Library publishing, epilogue: Cutting one’s teeth, disruptively

(See part one and part two of this miniseries.)

Is there, at least potentially, a place for minimally-competent, OJS-based “publishing” programs in libraries? Believe it or not, the Loon thinks there is. Libraries taking this road, however, need to understand why they’re doing it, what its limitations are, and that visible returns on investment may be years away, before they embark.

Quite a few ersatz “publishing” enterprises exist on the typical college or university campus, wholly outside the peer-reviewed-journal space. Student journals and literary magazines. Small conferences, who might “publish a proceedings” if they could do so cheaply and relatively easily, and whose production standards aren’t high—some in the Loon’s experience are even willing to archive untouched presenter manuscripts and/or slidedecks. Working-papers series, or tech-report collections. Chapbooks (though poets tend to be persnickety about typography, so beware). Applied journals and other shoestring publications that don’t run the peer-review gauntlet.

The library or librarian who turns up her august nose at these materials, since they aren’t “authoritative,” need read no further; small-publishing is not for you, and that’s fine. For everyone else, then:

This is a disruptive strategy, a strategy that eschews the enticing dominant market (in this case, peer-reviewed journals) in favor of serving the underserved with a considerably less rich but more available and less expensive offering.

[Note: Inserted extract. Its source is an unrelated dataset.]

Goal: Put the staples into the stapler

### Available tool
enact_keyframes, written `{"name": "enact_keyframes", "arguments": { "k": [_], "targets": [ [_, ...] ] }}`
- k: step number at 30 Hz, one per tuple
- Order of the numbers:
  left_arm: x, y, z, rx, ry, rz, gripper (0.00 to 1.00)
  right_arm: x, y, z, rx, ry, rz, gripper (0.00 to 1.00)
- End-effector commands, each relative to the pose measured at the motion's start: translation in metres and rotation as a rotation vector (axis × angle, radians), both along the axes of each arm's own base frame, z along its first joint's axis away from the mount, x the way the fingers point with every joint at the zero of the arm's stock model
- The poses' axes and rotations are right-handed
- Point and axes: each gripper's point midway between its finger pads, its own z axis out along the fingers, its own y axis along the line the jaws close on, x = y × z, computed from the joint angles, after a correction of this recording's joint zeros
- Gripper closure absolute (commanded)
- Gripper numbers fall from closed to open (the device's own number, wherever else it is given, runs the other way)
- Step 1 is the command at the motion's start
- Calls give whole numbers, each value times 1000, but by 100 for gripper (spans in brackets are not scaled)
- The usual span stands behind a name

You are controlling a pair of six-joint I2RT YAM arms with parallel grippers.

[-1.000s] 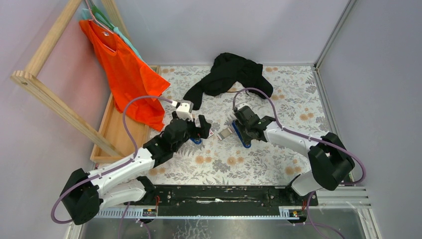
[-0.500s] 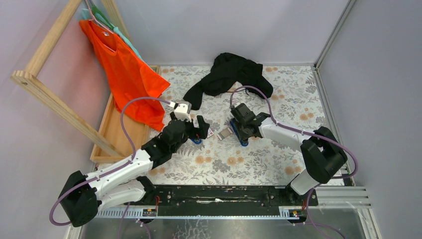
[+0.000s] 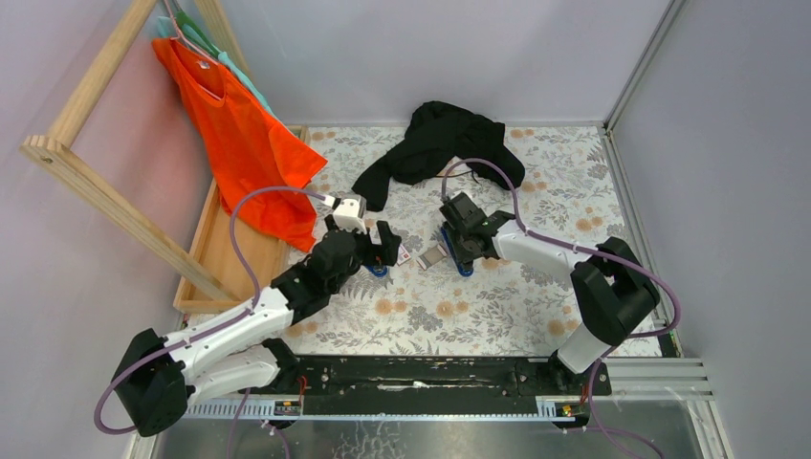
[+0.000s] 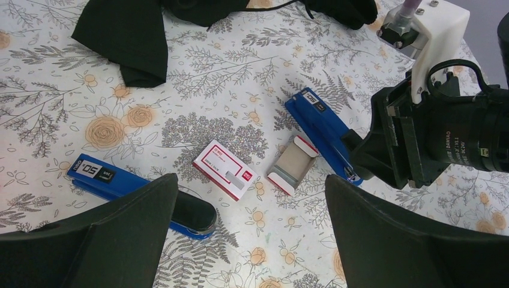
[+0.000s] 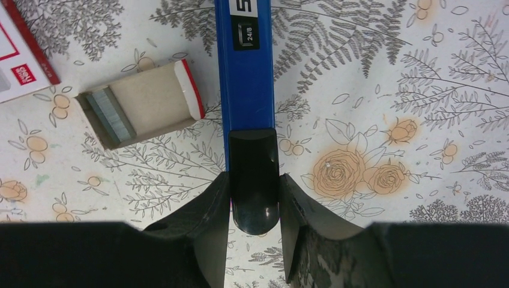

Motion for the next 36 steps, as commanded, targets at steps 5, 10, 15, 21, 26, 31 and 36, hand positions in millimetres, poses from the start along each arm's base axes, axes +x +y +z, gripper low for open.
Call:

The immediate goal isn’t to take on the big pigs; any library considering this strategy understands that it isn’t yet ready to do that.

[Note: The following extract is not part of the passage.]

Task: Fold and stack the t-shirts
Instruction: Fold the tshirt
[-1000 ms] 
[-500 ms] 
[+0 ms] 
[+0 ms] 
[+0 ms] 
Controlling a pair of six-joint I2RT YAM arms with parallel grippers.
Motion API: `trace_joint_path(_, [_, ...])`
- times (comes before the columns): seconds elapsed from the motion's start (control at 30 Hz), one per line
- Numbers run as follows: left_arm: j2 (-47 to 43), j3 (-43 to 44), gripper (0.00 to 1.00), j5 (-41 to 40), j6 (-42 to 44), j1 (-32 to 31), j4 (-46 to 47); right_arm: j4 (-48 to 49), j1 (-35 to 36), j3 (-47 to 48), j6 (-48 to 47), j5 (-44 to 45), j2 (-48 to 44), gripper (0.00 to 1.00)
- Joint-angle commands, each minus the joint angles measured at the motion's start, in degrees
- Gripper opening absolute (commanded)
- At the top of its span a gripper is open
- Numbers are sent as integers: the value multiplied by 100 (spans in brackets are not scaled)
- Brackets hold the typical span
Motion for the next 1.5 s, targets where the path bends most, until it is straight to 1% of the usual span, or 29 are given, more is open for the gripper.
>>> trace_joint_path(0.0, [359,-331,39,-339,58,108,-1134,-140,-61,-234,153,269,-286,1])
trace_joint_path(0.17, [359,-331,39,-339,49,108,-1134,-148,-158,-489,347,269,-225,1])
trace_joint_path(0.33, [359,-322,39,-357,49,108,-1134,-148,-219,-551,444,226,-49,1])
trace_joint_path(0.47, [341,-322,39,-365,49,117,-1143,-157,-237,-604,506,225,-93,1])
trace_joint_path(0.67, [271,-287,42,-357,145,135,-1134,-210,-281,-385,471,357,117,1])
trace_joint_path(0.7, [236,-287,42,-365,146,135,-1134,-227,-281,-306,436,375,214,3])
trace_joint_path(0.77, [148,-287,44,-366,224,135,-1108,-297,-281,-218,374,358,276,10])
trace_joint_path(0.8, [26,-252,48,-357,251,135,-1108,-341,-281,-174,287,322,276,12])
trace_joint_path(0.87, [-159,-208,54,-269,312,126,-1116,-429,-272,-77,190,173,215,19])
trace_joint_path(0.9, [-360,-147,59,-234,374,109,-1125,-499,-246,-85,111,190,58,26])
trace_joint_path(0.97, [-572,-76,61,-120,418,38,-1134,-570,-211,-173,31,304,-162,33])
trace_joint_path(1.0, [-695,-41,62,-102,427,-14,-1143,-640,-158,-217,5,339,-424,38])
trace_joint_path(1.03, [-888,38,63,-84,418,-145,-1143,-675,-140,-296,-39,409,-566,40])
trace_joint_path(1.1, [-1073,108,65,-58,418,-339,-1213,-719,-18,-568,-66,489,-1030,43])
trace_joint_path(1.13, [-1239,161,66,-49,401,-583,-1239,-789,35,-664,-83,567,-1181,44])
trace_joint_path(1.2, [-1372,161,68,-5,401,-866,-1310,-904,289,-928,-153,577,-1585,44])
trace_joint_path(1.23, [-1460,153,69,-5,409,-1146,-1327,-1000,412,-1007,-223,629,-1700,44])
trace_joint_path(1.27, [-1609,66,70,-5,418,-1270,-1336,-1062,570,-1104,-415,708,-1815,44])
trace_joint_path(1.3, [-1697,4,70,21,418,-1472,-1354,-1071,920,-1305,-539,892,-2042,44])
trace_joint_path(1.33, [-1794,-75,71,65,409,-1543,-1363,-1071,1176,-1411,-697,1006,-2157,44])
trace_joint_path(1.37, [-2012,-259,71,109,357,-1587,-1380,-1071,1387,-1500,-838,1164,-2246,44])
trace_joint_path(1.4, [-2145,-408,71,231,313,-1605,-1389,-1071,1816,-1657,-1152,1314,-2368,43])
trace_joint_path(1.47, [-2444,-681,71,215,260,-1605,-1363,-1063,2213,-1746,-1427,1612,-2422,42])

The immediate goals are to accumulate publishing expertise in the library, to build a campus following, and to design a viable service profile. None of these will happen right away, of course, but they’re where to start. Don’t know how to design or typeset print? Wait for the inevitable design-savvy undergraduate working for the undergraduate literary magazine to teach you; she might even build a house design and Word stylesheet for you, if you can find sufficient incentive for her to do so. Can’t get faculty to pay attention to your program? Word-of-mouth works. It’s nearly the only thing that does.

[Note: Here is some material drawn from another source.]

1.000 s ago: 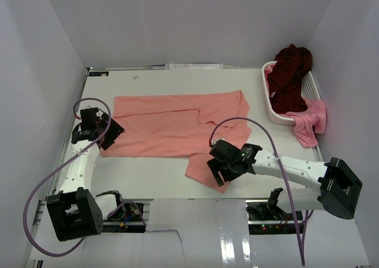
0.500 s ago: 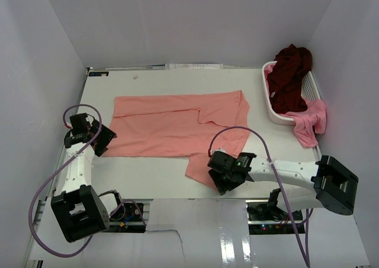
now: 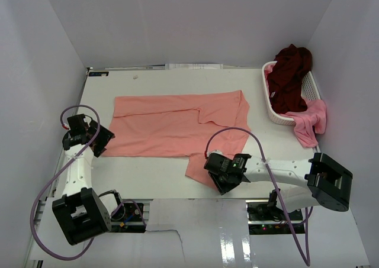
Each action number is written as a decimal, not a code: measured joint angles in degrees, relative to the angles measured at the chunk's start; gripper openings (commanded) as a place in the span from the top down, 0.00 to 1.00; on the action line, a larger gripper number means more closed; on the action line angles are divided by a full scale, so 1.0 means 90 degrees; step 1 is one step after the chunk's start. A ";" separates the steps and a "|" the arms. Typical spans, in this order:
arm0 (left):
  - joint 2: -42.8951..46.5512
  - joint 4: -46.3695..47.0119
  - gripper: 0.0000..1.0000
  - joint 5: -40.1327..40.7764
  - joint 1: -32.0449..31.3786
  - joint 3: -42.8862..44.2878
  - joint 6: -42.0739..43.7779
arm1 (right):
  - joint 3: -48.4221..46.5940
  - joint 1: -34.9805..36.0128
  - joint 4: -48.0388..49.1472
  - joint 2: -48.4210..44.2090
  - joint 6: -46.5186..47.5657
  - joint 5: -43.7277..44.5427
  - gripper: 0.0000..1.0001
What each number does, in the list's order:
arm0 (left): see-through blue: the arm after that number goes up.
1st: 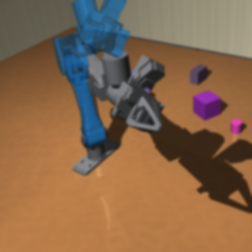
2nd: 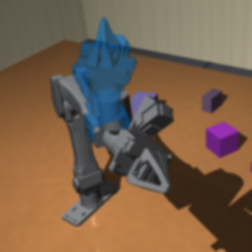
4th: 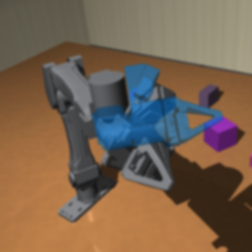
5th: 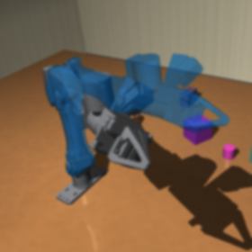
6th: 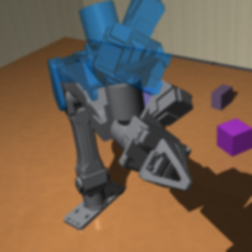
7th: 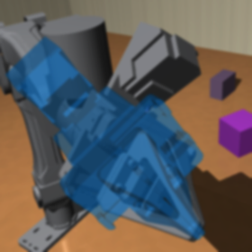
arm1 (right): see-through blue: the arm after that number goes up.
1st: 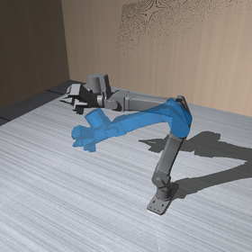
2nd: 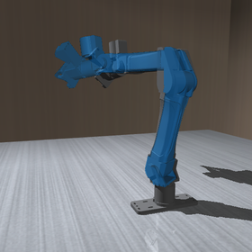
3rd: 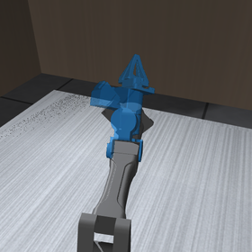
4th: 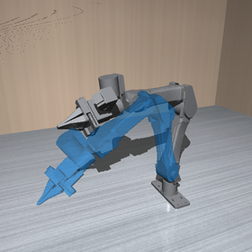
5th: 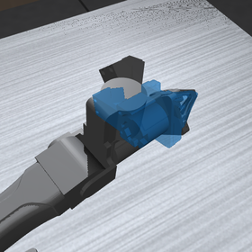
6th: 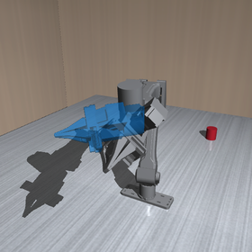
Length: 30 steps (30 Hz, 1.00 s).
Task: Fold and stack the t-shirts
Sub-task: Grap the side of the flattened tshirt closest away from the robot with both arms
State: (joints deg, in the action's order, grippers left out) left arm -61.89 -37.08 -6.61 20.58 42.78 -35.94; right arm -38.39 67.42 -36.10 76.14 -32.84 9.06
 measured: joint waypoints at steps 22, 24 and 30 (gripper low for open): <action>-0.0027 -0.0255 0.24 -0.0039 0.0121 -0.0002 -0.0231 | -0.0104 0.0163 0.0182 0.0134 0.0000 -0.0333 0.92; -0.0083 -0.0313 0.24 -0.0051 0.0151 -0.0012 -0.0350 | -0.0117 0.0170 0.0192 0.0136 0.0010 -0.0362 0.92; -0.0087 -0.0442 0.30 0.0284 0.0228 -0.0126 -0.0918 | -0.0141 0.0185 0.0291 0.0134 0.0058 -0.0430 0.92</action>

The last-named goal, service-profile design, is most difficult goal of the three. It demands trial-and-error experimentation, and it risks throwing excessive effort down some unviable rabbit holes, so it’s important for all parties to know that throwing in the towel is a necessary option. Don’t even try this without flexible IT provisioning and tech-migration-savvy software bricoleurs; the program will have to play with (and transition toward and away from, and glue together) any number of software packages to find the ones that fit.

Usability and red-tape avoidance should be major strategy components. An intensely-planned service that no one uses, or that turns away more projects than it accepts because the library throws up so much red tape (or worse, barbed wire) around it, is a failure. Libraries aren’t accustomed to this way of thinking, and its very unfamiliarity has doomed more than a few institutional repositories, but this is one of the occasions when librarians should rededicate themselves to actual service rather than the passive-aggressive rulemaking they’re too often given to.

(Incidentally, fixating on one piece of software and refusing to offer any service that falls outside it is a sure-loser strategy; don’t do it. This is why so many OJS installations in libraries are abject failures. If OJS were the most polished and complete publishing-hosting software in existence—and it isn’t—it’s still not enough for a viable program. On the other hand, the Loon thinks that Open Conference Systems has a great deal to recommend it, and is much closer to a complete, viable conference-management service than OJS is to viable journal publishing.)

Over time, as the service profile solidifies and its staff cut their teeth on publishing processes, the service should be able to add to its offerings and revise its existing services to be more resource-efficient. Sponsoring libraries should be aware, however, that service expansion is not costless, and prepare themselves for the additional resource commitments it will demand. Success doesn’t come cheap!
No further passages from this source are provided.